If you wish to pursue Big Data, BI, and Business Analytics domains, you will definitely encounter SQL and MySQL.


What is SQL?

In simple terms, SQL or Structured Query Language is the standard language used to store and manage data in RDBMS. With SQL, users can add, access, retrieve, update, and delete data in databases and tables. With SQL, a database can be queried in several ways using statements such as English. SQL is managed, hosted, stored, and provided by Microsoft and is used by MySQL, SQL Server, Oracle, MS Access, and Informix as their standard data languages.


One of the key features of using SQL is that with a single command, one can restore multiple records to a database.



What is MySQL?

MySQL is an open source RDBMS run by Oracle that performs specific tasks / functions and manages data information on SQL commands. It is written in C and C ++ and supports major platforms, such as Windows, UNIX, Linux, and MacOS X. It could be installed on a desktop or a server.


MySQL provides the ability to tailor source code to specific needs and provides multiple user access to databases. Awesome, fast, and reliable, and provides an easy way to start a database of low memory / disk / CPU. It is one of the main features of LAMP (Linux, Apache, MySQL, and PHP), which is a stack of open source web-service.



SQL vs MySQL: Key Differences


  • Definition of SQL vs MySQL: SQL is the language of the query specific to a particular domain, and MySQL is an RDBMS that uses SQL to retrieve data from its database.


  • SQL vs MySQL Performance: With SQL, one can perform tasks to retrieve and use the data stored in the database. MySQL stores existing data in separate tables in an orderly manner.

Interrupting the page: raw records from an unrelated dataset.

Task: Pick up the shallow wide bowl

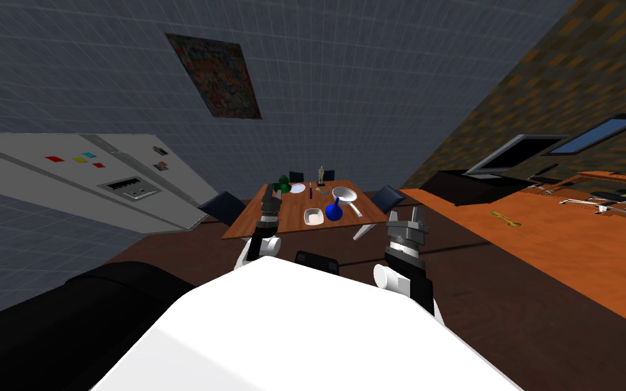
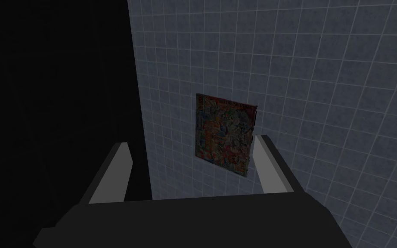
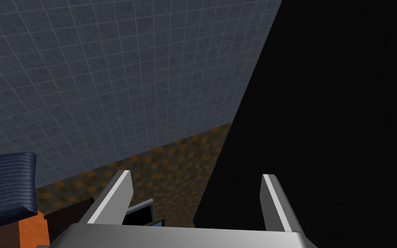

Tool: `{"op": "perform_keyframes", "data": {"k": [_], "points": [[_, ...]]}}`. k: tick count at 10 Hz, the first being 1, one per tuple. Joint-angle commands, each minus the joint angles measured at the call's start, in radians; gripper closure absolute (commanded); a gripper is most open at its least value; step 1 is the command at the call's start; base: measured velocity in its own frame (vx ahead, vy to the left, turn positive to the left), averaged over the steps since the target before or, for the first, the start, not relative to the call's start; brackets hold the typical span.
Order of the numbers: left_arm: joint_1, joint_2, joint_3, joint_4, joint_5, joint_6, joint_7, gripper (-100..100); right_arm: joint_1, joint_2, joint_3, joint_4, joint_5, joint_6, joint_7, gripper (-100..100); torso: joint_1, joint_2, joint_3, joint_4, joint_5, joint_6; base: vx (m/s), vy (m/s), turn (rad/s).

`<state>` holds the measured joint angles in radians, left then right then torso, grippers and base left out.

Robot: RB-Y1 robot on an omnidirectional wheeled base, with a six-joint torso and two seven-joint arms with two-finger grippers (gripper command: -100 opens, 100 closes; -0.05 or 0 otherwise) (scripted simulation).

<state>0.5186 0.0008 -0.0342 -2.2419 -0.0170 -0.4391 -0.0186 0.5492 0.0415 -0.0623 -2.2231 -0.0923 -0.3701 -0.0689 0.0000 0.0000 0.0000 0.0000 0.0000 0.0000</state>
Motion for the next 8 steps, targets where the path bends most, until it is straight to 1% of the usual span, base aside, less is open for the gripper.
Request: {"op": "perform_keyframes", "data": {"k": [1,3,5,8], "points": [[-0.002,0.031,0.002,0.006,0.002,0.011,0.003,-100,0.0,0.0,0.0,0.0,0.0,0.0,0.0,0,0.0,0.0,0.0,0.0,0.0,0.0,0.0,-0.011,0.001],[-0.006,0.073,0.007,0.02,0.007,0.036,0.01,-100,0.0,0.0,0.0,0.0,0.0,0.0,0.0,0,-0.002,0.0,0.0,0.0,0.0,0.0,-0.008,-0.042,0.004],[-0.012,0.106,0.013,0.04,0.014,0.074,0.021,-100,0.0,0.0,0.0,0.0,0.0,0.0,0.0,0,-0.003,0.001,0.0,0.0,-0.001,0.0,-0.006,-0.062,0.004],[-0.023,0.136,0.027,0.077,0.028,0.147,0.043,-100,0.0,0.0,0.0,0.0,0.0,0.0,0.0,0,-0.006,0.0,0.0,0.0,-0.001,0.0,-0.009,-0.09,0.004]]}}
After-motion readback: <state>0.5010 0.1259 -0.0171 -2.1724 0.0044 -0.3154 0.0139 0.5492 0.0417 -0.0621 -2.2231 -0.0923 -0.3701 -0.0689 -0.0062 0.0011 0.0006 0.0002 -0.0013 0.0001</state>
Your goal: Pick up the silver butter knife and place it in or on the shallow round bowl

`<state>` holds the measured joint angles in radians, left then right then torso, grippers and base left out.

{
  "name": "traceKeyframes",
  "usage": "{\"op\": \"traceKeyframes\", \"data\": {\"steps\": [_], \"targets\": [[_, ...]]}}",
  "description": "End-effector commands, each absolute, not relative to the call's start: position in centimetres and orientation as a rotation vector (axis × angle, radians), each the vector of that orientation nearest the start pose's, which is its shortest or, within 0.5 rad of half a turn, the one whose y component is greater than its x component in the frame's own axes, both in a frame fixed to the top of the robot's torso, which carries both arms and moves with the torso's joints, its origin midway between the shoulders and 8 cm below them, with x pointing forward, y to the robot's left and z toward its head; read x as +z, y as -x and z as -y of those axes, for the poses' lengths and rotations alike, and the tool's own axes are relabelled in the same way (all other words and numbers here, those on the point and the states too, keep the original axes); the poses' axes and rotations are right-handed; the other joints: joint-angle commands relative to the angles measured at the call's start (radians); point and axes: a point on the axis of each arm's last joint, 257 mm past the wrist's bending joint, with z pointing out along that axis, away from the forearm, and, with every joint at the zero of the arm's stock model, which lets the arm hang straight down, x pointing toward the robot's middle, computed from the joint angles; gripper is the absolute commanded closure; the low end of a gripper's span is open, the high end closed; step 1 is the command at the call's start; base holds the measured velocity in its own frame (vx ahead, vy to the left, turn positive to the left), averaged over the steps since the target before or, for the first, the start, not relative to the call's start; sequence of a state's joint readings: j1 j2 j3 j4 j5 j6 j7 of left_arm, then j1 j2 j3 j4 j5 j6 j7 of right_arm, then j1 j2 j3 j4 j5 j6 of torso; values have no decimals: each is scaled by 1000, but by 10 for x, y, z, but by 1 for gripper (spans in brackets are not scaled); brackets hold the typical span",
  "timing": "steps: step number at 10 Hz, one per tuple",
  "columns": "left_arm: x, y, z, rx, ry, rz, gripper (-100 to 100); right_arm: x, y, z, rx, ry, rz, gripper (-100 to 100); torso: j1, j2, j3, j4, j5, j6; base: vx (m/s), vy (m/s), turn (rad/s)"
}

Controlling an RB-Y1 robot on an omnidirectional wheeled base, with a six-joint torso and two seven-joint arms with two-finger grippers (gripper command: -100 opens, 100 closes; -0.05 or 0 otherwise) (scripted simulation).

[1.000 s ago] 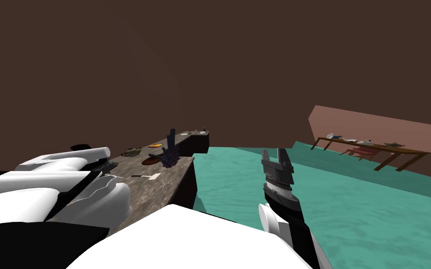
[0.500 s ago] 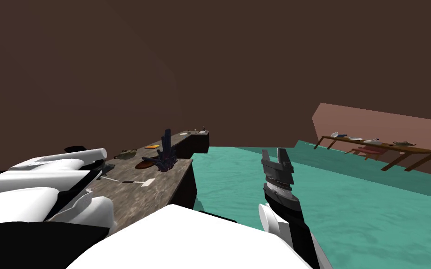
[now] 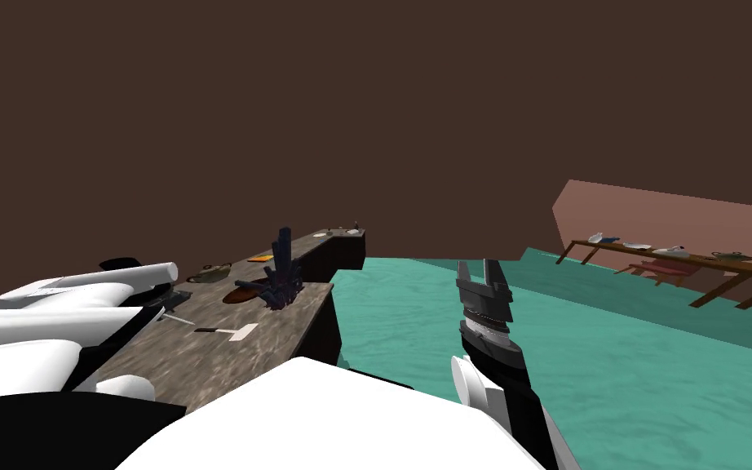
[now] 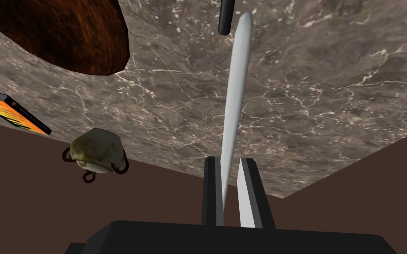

  • SQL vs MySQL Functions: SQL is used to record information queries, while MySQL facilitates data storage, conversion, and tabular management.


  • SQL vs MySQL Format & Syntax: SQL follows a standard format where the basic syntax and commands stay the same, wheras MySQL is constantly updated.


  • SQL vs MySQL support: Apache Spark SQL connector does not support Microsoft support. MySQL, however, comes with the MySQL bench as an integrated tool that assists with building and building information.


  • Final SQL and MySQL Engine: While SQL supports a single storage engine, MySQL can support multiple endpoint and connecting search engines that make them flexible.


  • SQL vs MySQL Server and Database: The server remains independent of the database in SQL, which means you can perform other tasks on the site during the data backup. However, in the case of MySQL, this is not possible as the server is blocking the database. This minimizes data corruption when switching from one version of MySQL to another.


  • SQL vs MySQL Data Security: SQL Server offers more data security than MySQL Server. In SQL, external processes or third-party applications cannot access or decrypt data directly. While in MySQL, data files can be easily manipulated or converted using binaries during operation.


  • SQL vs MySQL Community Support: SQL, not that is an open source language, does not come with public support. Microsoft SQL Server support is the end of the system. MySQL, on the other hand, offers rich and strong community support because it is an open source platform.


In conclusion, the comparison of SQL and MySQL cannot be controversial, but simply two different data management tools that meet the needs of related data.